> HOW TO COMPLETE THIS TASK
In the listing below, count the lines that contain the string "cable", and state that number without further words.

> ENTRIES SUPPLIED

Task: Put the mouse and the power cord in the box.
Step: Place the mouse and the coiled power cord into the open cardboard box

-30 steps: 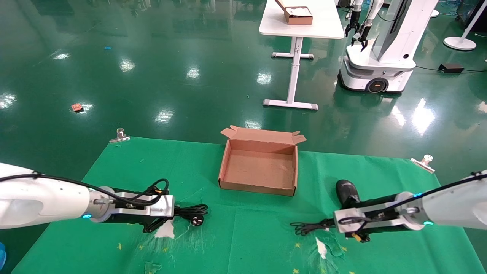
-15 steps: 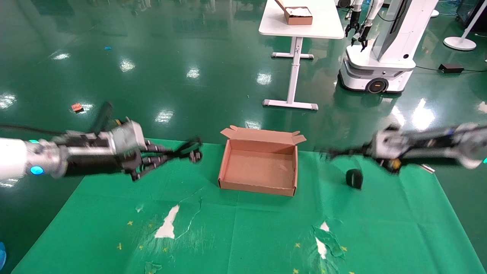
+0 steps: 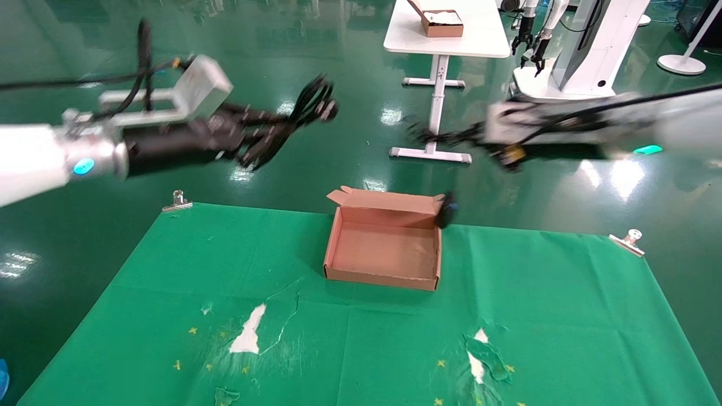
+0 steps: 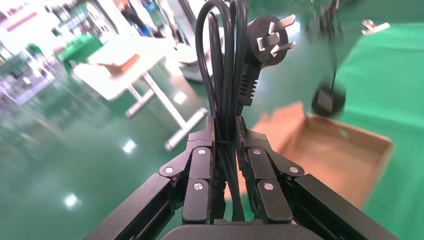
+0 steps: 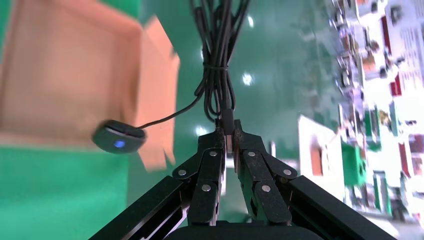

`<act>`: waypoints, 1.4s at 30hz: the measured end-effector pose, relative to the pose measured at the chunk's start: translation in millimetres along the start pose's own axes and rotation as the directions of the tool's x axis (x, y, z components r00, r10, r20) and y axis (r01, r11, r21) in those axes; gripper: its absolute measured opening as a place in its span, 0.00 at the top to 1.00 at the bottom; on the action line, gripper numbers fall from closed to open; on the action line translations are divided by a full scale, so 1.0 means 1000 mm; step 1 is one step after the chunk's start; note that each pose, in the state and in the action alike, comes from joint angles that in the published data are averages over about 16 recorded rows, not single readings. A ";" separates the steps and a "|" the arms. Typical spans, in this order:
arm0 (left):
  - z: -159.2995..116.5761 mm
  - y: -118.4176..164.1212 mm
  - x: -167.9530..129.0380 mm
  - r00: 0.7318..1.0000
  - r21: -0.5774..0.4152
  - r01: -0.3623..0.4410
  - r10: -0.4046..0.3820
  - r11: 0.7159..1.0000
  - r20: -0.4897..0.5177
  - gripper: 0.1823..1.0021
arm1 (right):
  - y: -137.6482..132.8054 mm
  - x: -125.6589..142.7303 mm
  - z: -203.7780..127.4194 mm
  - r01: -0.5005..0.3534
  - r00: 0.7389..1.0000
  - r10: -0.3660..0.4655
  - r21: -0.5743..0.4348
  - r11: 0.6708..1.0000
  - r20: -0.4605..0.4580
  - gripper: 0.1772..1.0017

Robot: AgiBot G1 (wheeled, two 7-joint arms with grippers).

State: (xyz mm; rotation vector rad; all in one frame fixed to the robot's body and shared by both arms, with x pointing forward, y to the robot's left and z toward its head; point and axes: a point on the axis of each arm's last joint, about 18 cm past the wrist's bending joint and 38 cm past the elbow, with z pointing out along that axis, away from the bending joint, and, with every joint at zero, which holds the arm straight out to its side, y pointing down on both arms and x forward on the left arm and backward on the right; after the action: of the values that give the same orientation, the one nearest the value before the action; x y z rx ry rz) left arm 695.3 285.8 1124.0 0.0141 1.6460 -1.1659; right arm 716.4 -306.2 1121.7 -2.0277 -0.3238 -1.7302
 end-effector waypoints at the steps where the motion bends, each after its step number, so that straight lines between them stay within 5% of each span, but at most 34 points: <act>1: 0.005 -0.006 0.000 1.000 0.015 -0.003 0.003 1.000 0.002 0.91 | -0.007 -0.002 0.008 -0.001 1.000 0.001 0.010 1.000 -0.001 0.97; 10: 0.034 -0.038 0.016 0.999 0.115 -0.026 0.030 0.993 -0.034 0.91 | -0.036 -0.051 0.072 -0.095 0.995 0.094 0.039 0.995 0.016 0.97; 22: 0.028 -0.017 0.035 0.994 0.098 -0.022 0.032 0.995 -0.104 0.91 | -0.017 -0.119 0.105 -0.271 0.962 0.272 -0.041 0.962 0.012 0.97; 32: 0.034 -0.004 0.042 0.985 0.036 -0.111 0.115 0.993 -0.126 0.91 | -0.014 -0.136 0.113 -0.300 0.954 0.301 -0.064 0.952 -0.002 0.96; 42: 0.077 0.003 0.066 0.974 -0.020 -0.192 0.188 0.981 -0.126 0.91 | -0.005 -0.136 0.107 -0.355 0.935 0.356 -0.064 0.933 -0.008 0.88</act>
State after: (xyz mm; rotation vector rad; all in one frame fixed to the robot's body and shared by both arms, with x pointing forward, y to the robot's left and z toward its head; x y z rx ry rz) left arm 724.7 201.1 1076.8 0.2235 1.7306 -1.0089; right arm 781.5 -235.1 977.9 -1.9864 0.0986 -1.5265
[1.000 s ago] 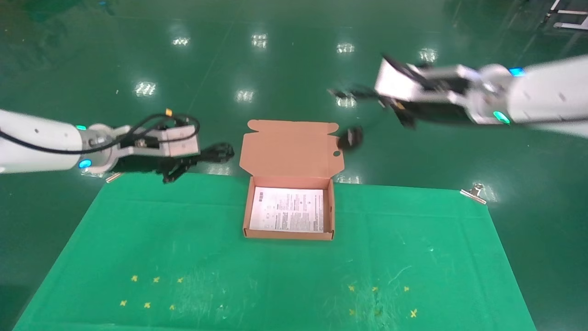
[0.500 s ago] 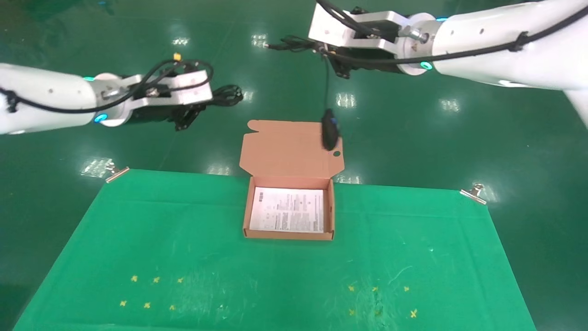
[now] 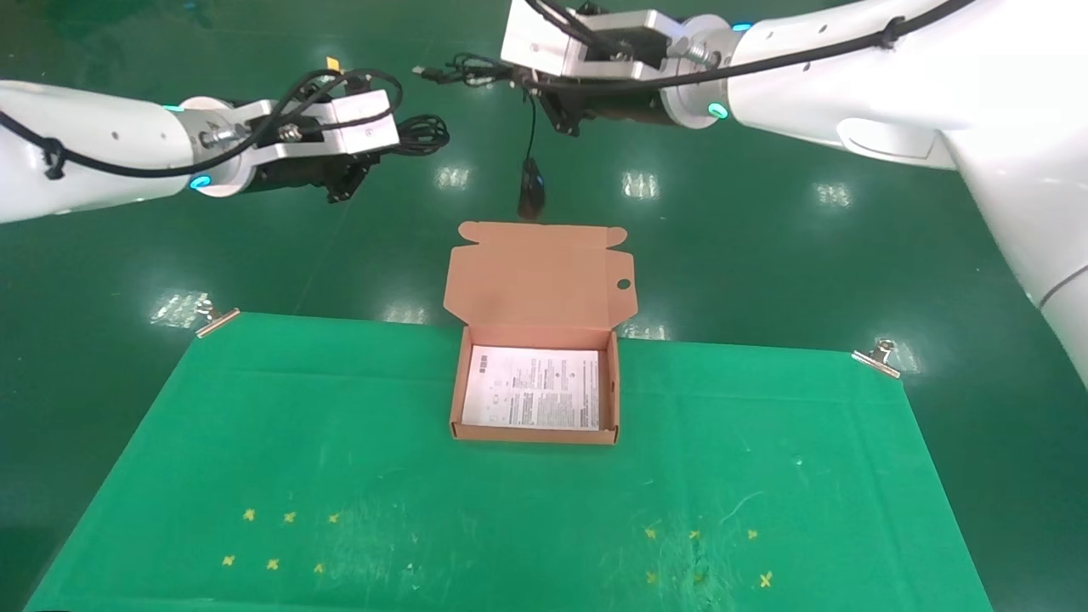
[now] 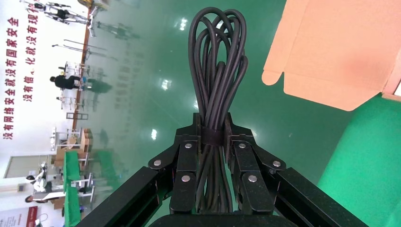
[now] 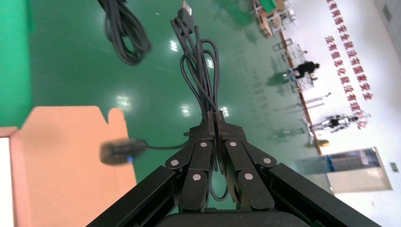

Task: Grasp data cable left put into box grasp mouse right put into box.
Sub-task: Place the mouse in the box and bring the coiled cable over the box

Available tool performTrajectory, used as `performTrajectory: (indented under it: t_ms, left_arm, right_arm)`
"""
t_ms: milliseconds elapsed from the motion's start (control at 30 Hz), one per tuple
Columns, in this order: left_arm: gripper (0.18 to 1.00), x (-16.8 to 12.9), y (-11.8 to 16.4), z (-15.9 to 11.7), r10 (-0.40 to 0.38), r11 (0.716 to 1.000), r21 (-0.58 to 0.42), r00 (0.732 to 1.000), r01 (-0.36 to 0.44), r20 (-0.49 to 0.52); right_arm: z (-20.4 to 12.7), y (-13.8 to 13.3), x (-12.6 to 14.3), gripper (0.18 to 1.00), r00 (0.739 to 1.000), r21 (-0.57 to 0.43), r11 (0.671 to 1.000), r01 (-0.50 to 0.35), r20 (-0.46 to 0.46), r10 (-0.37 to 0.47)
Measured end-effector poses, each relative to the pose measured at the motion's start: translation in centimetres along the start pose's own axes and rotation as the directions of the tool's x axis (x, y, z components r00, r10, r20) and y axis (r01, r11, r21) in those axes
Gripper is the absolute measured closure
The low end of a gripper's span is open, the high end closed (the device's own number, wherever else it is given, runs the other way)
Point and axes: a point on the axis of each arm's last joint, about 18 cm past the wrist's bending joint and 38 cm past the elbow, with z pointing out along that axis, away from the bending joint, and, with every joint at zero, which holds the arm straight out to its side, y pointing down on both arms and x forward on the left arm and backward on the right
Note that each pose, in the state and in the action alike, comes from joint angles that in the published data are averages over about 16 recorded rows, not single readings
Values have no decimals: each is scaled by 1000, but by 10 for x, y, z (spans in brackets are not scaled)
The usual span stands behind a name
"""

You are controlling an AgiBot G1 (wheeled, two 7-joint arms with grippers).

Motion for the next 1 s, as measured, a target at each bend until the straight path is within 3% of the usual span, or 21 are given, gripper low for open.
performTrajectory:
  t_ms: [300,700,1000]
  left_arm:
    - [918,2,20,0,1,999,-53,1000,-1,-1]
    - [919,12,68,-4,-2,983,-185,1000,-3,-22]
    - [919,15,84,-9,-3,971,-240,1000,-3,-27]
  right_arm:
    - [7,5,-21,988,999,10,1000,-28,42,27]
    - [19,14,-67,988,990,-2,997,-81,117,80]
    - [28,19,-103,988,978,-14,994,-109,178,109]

> SOLVED PROBLEM
2